Michael J. Fox: I Wasn't Acting In Ad
The actor says he was actually overmedicated in an ad critiqued by Rush Limbaugh
Michael J. Fox says he wasn’t “off his medication or acting” in an ad for a Democratic political candidate, as Rush Limbaugh has charged, but was in fact overmedicated.
In a CBS Evening News interview with Katie Couric on Thursday, Fox explained that the effects of his medication are hard to predict: “I just take it and it kicks in when it kicks in. Sometimes it kicks in too hard and then you get what’s called dyskinesia, which is that rocking motion.”
When Couric said Limbaugh had suggested Fox intentionally skipped his medication to increase his symptoms and appear more sympathetic, the actor said, “The irony is that I was too medicated and was dyskinesic. Because the thing about being symptomatic is that it’s not comfortable. No one wants to be symptomatic – it’s like wanting to hit yourself with a hammer.”
There is no time that he’s not medicated, he said. “At this point now, if I didn’t take medication I wouldn’t be able to speak. I’d have a mask face. I’d lock up and I wouldn’t be able to move.”
In the ad, Fox endorses Missouri Senate challenger Claire McCaskill, who supports government funding for stem-cell research.
But Limbaugh said on his syndicated radio program Tuesday that Fox might have been exaggerating his symptoms: “This is the only time I’ve ever seen Michael J. Fox portray any of the symptoms of the disease he has. He can barely control himself.”
On Thursday, Limbaugh posted a transcript of that day’s show under the heading “Rush Apology: I Was Wrong. Fox Took Too Much Medication.” In the transcript, he says, “Okay, I need to apologize, I was wrong because I speculated either he didn’t take his medication or he was acting. I never said the word faking. But I was wrong. He did take his medications. Now he took too much medication.”

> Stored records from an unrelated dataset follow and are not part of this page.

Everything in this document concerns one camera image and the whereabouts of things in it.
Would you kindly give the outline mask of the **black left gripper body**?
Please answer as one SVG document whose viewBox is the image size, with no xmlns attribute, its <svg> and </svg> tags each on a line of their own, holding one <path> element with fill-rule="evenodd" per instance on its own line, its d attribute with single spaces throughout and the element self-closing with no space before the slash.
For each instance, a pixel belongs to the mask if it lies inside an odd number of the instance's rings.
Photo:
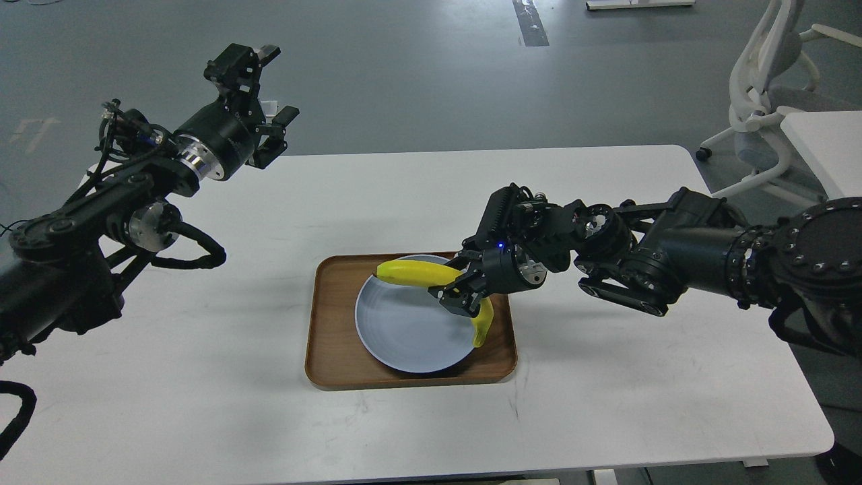
<svg viewBox="0 0 862 485">
<path fill-rule="evenodd" d="M 188 166 L 200 181 L 204 178 L 227 181 L 253 159 L 259 142 L 255 129 L 264 122 L 257 101 L 238 111 L 223 102 L 212 102 L 174 132 L 179 162 Z"/>
</svg>

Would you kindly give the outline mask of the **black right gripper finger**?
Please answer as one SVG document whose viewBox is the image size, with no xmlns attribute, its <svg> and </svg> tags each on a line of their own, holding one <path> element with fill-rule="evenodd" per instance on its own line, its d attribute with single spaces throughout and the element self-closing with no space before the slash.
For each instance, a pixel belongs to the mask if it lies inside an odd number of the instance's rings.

Couric told Fox that she’d called Limbaugh, who told her he believed “Democrats have a long history of using victims of various things as political spokespeople because they believe they are untouchable and infallible.”
Fox replied, “He used the word victim, and on another occasion I heard he used the word pitiable. You have to understand, nobody in this situation wants pity. I’m not a victim. I’m someone who’s in this situation along with millions of other Americans.”

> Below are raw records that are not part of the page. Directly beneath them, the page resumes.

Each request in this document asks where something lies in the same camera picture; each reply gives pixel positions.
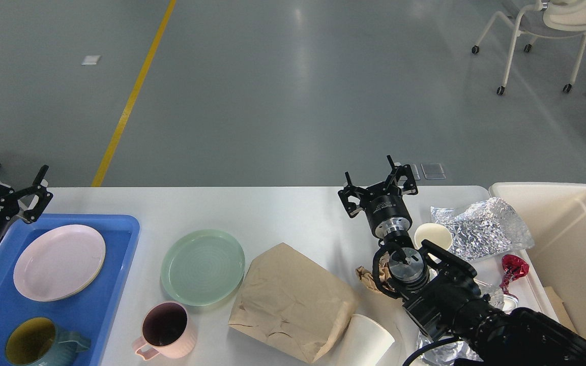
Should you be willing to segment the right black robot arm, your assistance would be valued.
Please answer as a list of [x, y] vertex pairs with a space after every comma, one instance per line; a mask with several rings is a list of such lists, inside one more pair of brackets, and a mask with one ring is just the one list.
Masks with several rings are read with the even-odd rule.
[[586, 365], [586, 339], [538, 311], [518, 307], [505, 313], [481, 293], [472, 265], [429, 239], [415, 248], [403, 197], [417, 194], [416, 180], [409, 164], [388, 162], [386, 180], [363, 188], [347, 174], [338, 195], [349, 217], [365, 213], [378, 240], [371, 271], [375, 287], [402, 299], [407, 315], [431, 340], [404, 364], [463, 341], [479, 360], [458, 358], [456, 365]]

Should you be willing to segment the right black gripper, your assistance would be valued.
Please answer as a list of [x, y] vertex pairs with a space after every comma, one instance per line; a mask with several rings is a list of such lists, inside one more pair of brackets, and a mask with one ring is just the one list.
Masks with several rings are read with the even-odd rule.
[[349, 172], [345, 172], [346, 182], [337, 194], [350, 218], [364, 211], [374, 237], [384, 239], [392, 234], [409, 236], [413, 222], [402, 196], [418, 194], [415, 175], [409, 164], [395, 163], [391, 155], [386, 155], [386, 158], [391, 171], [383, 186], [356, 186]]

Asked if it was tough to speak out in public as his symptoms become more severe with time, Fox said, “It’s not pretty when it gets bad. I’ve learned to throw vanity out the window. I’ve had enough years of people thinking I was pretty and teenage girls hanging my picture on walls. I’m over that now.”

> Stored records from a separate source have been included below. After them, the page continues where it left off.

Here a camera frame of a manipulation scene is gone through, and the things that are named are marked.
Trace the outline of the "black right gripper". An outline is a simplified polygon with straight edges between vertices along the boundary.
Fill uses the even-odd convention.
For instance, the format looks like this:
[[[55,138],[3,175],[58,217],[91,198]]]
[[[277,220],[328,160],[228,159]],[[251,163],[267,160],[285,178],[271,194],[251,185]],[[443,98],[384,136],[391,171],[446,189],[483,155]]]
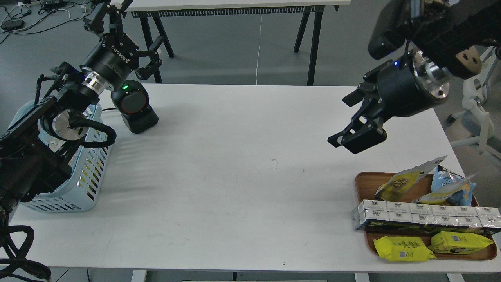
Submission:
[[[349,125],[329,136],[327,142],[353,154],[384,142],[386,120],[410,117],[443,104],[453,78],[447,68],[438,66],[419,49],[382,64],[366,73],[364,82],[342,99],[349,107],[368,103],[368,109],[357,111]]]

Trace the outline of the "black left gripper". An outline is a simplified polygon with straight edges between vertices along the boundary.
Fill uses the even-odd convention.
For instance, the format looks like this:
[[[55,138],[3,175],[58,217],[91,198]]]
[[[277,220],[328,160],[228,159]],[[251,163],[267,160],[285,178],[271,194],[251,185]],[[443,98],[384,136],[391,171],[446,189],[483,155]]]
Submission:
[[[162,65],[159,49],[164,36],[159,36],[145,51],[123,31],[122,18],[132,0],[95,0],[102,4],[95,18],[85,18],[84,29],[101,38],[91,53],[81,63],[83,85],[93,91],[105,89],[114,91],[122,86],[127,77],[135,70],[140,80],[150,78]],[[104,18],[109,16],[109,32],[105,33]],[[139,57],[148,57],[150,62],[139,67]]]

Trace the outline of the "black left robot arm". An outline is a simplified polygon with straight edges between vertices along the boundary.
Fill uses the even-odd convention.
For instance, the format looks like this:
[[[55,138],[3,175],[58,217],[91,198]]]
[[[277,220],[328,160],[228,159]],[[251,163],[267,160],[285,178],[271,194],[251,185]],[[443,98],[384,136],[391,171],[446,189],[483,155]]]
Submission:
[[[1,136],[1,248],[7,255],[1,258],[5,266],[1,278],[30,281],[15,274],[20,268],[36,282],[52,281],[48,266],[27,259],[34,242],[32,227],[11,226],[9,217],[20,203],[52,193],[76,176],[77,166],[71,166],[70,160],[77,150],[115,143],[113,128],[85,114],[89,106],[98,105],[103,91],[111,91],[112,102],[132,133],[141,134],[158,123],[145,87],[127,77],[135,72],[144,80],[158,70],[164,37],[141,51],[122,25],[132,2],[96,3],[101,7],[95,18],[84,19],[84,29],[99,37],[98,45],[80,69],[63,62],[52,69],[53,76],[40,76],[34,106]]]

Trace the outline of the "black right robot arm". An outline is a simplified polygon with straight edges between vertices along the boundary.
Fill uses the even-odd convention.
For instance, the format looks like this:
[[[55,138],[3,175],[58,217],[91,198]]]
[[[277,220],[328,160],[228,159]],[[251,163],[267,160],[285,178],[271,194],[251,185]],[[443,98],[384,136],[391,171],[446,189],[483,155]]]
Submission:
[[[387,139],[383,123],[390,118],[446,102],[450,80],[481,73],[475,46],[494,47],[500,58],[500,7],[499,0],[390,1],[378,16],[368,53],[379,60],[408,43],[415,47],[367,72],[343,98],[348,106],[361,107],[328,143],[357,154]]]

Fox, 45, was first diagnosed with Parkinson’s in 1991 and went public with the condition in a 1998 PEOPLE cover story. In 2000, he stopped acting full-time because of the disease, devoting himself to spending time with his family (he and wife Tracy Pollan, 46, are parents to Sam, 17, twins Aquinnah and Schuyler, 11, and Esmé, 5) and working with his Michael J. Fox Foundation for Parkinson’s Research.
Since then, the organization has raised millions of dollars.